A Molecular Analysis of the Shared Epitope Hypothesis Binding of Arthritogenic Peptides to DRB1*04 Alleles

Objective. The shared epitope hypothesis posits that amino acids QR/KRAA in positions 70-74 of the DRB1 chain are responsible for rheumatoid arthritis susceptibility. However, even DRB1*04 alleles containing the shared epitope vary greatly with respect to degrees of susceptibility. This study was undertaken to conduct a molecular examination of the shared epitope hypothesis by measuring binding of arthritogenic peptides to susceptibility and resistance alleles. Methods. We measured binding of native and citrullinated forms of vimentin(66-78) and alpha-enolase(11-25) and noncitrullinated type II collagen(258-272) to 88 class II alleles on Luminex beads (which includes alleles of many varying degrees of susceptibility and resistance).
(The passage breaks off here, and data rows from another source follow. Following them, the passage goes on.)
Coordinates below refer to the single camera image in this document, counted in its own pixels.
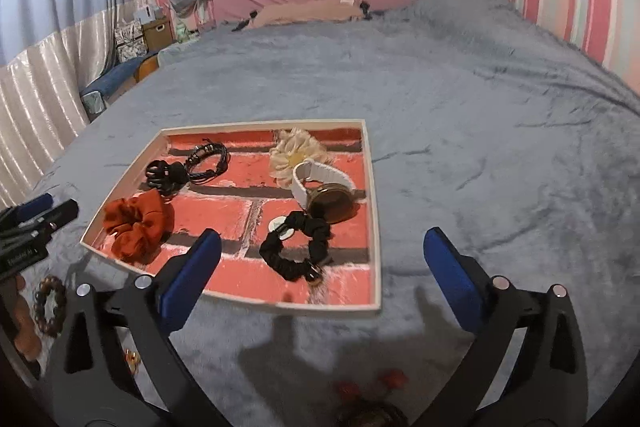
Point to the person's left hand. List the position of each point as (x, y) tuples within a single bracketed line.
[(25, 337)]

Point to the cream flower hair clip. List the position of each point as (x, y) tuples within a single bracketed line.
[(287, 157)]

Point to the orange scrunchie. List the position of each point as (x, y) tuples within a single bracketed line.
[(137, 224)]

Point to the patterned storage box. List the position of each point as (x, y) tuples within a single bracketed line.
[(129, 42)]

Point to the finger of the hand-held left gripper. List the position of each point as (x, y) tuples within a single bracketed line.
[(35, 205), (57, 214)]

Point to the brick print jewelry tray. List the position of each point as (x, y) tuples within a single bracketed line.
[(220, 217)]

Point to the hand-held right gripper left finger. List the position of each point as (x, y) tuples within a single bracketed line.
[(192, 274)]

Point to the brown hair clip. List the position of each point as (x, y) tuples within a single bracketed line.
[(370, 414)]

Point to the black hair claw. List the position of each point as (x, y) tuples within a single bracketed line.
[(167, 177)]

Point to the tan pillow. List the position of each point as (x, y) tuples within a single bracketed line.
[(300, 14)]

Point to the black scrunchie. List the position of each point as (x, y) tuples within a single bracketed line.
[(300, 224)]

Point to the grey plush blanket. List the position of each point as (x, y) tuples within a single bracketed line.
[(475, 132)]

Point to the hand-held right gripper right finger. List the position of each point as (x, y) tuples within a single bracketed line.
[(452, 277)]

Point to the white satin curtain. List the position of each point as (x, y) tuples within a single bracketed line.
[(45, 97)]

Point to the brown storage box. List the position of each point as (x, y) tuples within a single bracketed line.
[(159, 34)]

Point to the blue padded stool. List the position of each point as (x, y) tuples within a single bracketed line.
[(112, 79)]

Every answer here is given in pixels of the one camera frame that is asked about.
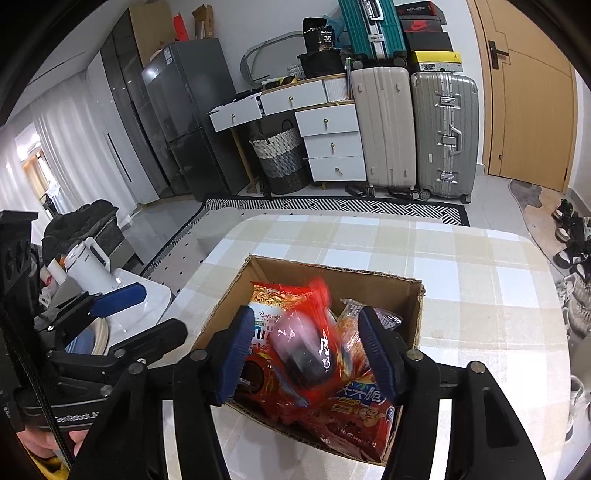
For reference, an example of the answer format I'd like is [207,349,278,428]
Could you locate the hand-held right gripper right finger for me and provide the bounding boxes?
[357,306,546,480]

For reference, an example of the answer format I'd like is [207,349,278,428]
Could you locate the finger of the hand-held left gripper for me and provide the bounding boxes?
[34,283,148,354]
[108,318,190,371]

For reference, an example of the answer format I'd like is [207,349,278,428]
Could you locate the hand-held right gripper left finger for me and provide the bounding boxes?
[69,306,257,480]

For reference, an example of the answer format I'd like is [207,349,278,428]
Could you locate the small red snack packet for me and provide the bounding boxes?
[233,355,288,417]

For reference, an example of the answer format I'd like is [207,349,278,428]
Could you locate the orange cake packet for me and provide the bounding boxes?
[335,300,371,371]

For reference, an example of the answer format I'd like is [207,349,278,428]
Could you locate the silver purple snack packet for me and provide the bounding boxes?
[369,307,403,332]

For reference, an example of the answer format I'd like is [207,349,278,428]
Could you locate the noodle snack packet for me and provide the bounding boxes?
[249,281,325,352]

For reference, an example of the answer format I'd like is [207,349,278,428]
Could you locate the large red chips packet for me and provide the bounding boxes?
[295,369,399,463]

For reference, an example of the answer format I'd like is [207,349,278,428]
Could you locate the red purple snack packet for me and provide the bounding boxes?
[270,277,366,412]

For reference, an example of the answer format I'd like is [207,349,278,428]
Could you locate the brown cardboard box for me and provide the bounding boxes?
[191,254,426,467]

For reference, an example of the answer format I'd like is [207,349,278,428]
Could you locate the person's left hand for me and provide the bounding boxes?
[21,427,100,462]

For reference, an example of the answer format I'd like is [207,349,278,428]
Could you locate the white electric kettle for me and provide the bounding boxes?
[62,236,122,290]

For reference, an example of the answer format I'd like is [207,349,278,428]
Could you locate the blue bowl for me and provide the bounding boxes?
[65,323,112,357]

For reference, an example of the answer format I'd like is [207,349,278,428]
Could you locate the white tall cabinet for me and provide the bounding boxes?
[85,51,161,207]

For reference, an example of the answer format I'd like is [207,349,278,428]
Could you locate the white curtain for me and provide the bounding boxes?
[0,106,139,241]

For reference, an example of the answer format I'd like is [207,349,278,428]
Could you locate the black white striped rug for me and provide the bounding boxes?
[141,196,472,278]

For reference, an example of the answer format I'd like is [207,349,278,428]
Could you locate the dark grey fridge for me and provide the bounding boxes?
[141,38,251,202]

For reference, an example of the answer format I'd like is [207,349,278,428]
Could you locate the woven laundry basket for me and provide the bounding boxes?
[249,121,311,195]

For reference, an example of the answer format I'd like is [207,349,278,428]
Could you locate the dark tall cabinet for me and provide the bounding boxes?
[99,9,179,195]

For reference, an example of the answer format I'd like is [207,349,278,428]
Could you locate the grey door mat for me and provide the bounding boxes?
[508,178,567,262]

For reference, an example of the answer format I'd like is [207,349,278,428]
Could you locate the pile of sneakers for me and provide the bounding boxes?
[551,198,591,445]

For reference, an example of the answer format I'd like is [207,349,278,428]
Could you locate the white drawer desk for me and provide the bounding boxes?
[208,74,369,195]

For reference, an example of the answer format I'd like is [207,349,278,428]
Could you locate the beige suitcase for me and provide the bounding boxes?
[349,67,419,191]

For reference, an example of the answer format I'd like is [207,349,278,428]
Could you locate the silver suitcase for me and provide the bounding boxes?
[410,71,482,205]

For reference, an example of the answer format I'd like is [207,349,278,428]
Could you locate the flat cardboard sheet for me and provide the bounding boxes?
[129,0,179,66]

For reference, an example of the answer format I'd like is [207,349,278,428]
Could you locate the narrow cardboard carton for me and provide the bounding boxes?
[191,4,214,41]

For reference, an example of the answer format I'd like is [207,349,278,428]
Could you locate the wooden door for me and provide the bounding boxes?
[466,0,579,195]

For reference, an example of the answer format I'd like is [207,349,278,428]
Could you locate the black plastic crate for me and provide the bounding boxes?
[297,51,347,79]

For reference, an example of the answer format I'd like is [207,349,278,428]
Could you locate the yellow black shoe box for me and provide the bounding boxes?
[409,50,464,74]

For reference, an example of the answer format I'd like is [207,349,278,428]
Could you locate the black gift bag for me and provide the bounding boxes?
[302,17,338,54]

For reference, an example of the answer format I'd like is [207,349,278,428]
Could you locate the teal suitcase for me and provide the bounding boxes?
[337,0,408,66]

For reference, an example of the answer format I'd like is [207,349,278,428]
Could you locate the black red shoe box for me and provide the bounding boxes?
[394,1,447,22]

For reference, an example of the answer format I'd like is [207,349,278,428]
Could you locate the black braided cable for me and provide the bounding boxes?
[0,300,75,469]

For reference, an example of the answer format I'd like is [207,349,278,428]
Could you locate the grey arched frame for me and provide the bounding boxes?
[240,31,306,87]

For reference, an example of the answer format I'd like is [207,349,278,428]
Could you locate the dark door handle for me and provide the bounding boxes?
[488,41,510,70]

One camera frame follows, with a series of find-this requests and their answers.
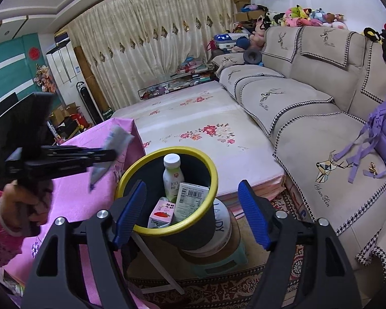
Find black neck pillow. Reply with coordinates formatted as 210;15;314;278
243;48;263;65

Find white standing air conditioner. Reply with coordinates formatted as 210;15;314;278
46;43;78;86

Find black yellow-rimmed trash bin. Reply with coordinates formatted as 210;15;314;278
115;146;218;252

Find white round tin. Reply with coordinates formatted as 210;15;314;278
179;198;233;255

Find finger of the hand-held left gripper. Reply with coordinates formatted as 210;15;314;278
42;146;116;163
40;162;99;179

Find red container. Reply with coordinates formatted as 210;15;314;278
69;113;87;128

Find white folding table leg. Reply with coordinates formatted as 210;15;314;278
130;231;185;295

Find blue white wrapper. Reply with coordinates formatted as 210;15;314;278
89;125;136;194

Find stack of cardboard boxes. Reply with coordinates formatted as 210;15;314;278
230;0;265;24

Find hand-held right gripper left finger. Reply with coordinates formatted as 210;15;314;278
21;180;147;309

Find blue star-print bag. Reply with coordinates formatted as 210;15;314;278
214;32;242;43

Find beige patterned curtain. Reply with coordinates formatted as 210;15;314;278
67;0;236;126

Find hanging artificial flowers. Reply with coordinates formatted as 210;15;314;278
34;65;57;92

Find black red plush toy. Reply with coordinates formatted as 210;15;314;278
363;23;386;62

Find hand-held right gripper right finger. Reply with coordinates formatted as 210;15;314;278
238;180;362;309

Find low cluttered glass table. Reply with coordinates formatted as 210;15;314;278
138;66;220;100

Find open cardboard boxes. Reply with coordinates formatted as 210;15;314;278
49;102;81;126

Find black tower fan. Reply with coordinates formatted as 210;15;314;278
76;82;99;126

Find red patterned rug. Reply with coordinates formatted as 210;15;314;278
128;196;326;309

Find beige sofa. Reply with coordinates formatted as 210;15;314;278
212;25;386;284

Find pink floral tablecloth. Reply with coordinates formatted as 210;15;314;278
0;117;147;309

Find black and white box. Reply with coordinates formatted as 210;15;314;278
173;182;210;223

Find rolled brown mat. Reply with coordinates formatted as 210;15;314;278
73;45;105;120

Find pink milk carton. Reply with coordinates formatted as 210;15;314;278
147;198;174;229

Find pile of plush toys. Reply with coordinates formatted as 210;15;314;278
232;4;347;54

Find teal plastic stool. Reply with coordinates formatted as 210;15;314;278
192;241;249;278

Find white green drink bottle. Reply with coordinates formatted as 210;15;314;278
163;153;185;203

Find person's left hand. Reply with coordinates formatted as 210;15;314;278
0;180;54;229

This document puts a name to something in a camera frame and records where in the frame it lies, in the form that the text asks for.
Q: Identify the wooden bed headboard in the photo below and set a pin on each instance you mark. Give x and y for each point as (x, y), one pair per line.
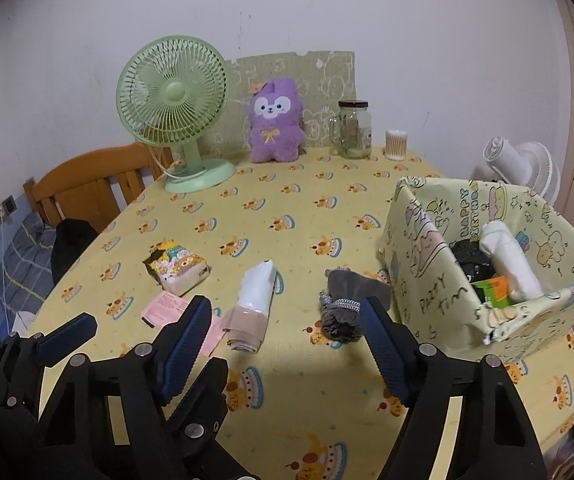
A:
(92, 180)

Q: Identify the cartoon print tissue pack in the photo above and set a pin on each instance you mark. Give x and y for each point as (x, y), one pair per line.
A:
(179, 267)

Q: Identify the wall socket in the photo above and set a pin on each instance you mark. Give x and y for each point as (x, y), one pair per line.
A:
(9, 205)

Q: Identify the green tissue pack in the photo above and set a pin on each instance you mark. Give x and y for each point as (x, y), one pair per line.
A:
(492, 292)

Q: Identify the black cloth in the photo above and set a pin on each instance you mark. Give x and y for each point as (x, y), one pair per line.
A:
(72, 245)

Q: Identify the cotton swab container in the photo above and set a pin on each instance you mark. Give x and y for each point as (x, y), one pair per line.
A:
(396, 146)

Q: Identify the black plastic bag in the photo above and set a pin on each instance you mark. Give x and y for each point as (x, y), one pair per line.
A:
(472, 260)

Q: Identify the grey plaid pillow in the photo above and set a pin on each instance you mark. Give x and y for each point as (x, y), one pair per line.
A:
(22, 265)

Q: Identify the clear plastic cloth packet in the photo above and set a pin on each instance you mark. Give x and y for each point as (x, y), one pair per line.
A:
(254, 290)

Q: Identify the pink paper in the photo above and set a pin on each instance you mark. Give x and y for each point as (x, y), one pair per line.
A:
(164, 307)

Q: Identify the yellow printed tablecloth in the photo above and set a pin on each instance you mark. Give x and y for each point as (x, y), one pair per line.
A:
(317, 210)

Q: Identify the glass jar with dark lid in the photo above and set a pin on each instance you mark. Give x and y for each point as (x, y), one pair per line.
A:
(354, 130)

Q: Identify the grey sock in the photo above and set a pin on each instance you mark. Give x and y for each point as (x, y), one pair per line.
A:
(347, 290)

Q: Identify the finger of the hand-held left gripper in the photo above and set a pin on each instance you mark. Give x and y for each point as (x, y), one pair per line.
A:
(67, 335)
(207, 400)

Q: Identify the purple plush toy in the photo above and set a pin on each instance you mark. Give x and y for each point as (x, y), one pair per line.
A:
(272, 135)

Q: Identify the white sock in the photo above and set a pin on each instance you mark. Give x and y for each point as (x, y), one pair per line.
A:
(509, 260)

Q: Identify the white cloth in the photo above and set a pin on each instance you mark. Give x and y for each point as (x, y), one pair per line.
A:
(24, 321)

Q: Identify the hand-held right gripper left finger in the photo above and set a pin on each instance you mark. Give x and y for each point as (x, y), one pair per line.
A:
(187, 345)

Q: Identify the white standing fan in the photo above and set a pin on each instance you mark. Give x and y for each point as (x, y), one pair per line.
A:
(509, 160)

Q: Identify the paper storage box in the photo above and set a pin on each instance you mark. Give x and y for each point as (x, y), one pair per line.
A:
(427, 270)

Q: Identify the green desk fan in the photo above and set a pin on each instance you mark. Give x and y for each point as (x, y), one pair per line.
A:
(174, 92)

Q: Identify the green patterned board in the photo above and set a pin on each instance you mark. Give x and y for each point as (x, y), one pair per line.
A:
(327, 80)

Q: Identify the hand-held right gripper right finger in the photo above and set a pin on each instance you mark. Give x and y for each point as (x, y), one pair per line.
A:
(384, 350)
We expressed DRB1*04: 01, *04: 02, and *08: 01 in T2 cells and mutated DRB1*04: 01 at positions 67, 70, 71, 74, and 86 to corresponding residues in DRB1*04: 02, *04: 03, *04: 04, *04: 05, and *08:01. Finally, we measured responses of 4 DRB1*04: 01 restricted collagen(258-272) T cell hybridomas against wild-type DRB1*04: 01, *04: 02, and all mutated alleles. Results. The most susceptible allele, DRB1*04: 01, preferentially bound citrullinated vimentin(66-78) and citrullinated a-enolase(11-25) over the native forms. DRB1*04: 02 exhibited no preference for citrullinated peptides, and *08: 01 preferred native peptides. Similarly, DRB1*04: 01 bound collagen(258-272), but *04: 02 and *08: 01 did not. Mutating DRB1*04: 01 at positions 70, 71, 74, and 86 to the corresponding residues in DRB1*04: 02 or *08: 01 dramatically reduced the specificity for citrullinated peptides and collagen(258-272) binding. Conclusion. These observations demonstrate that while amino acids at positions 70, 71, and 74 within the shared epitope in DRB1 mediate binding and T cell responses of arthritogenic peptides, position 86 outside the shared epitope also plays a critical role.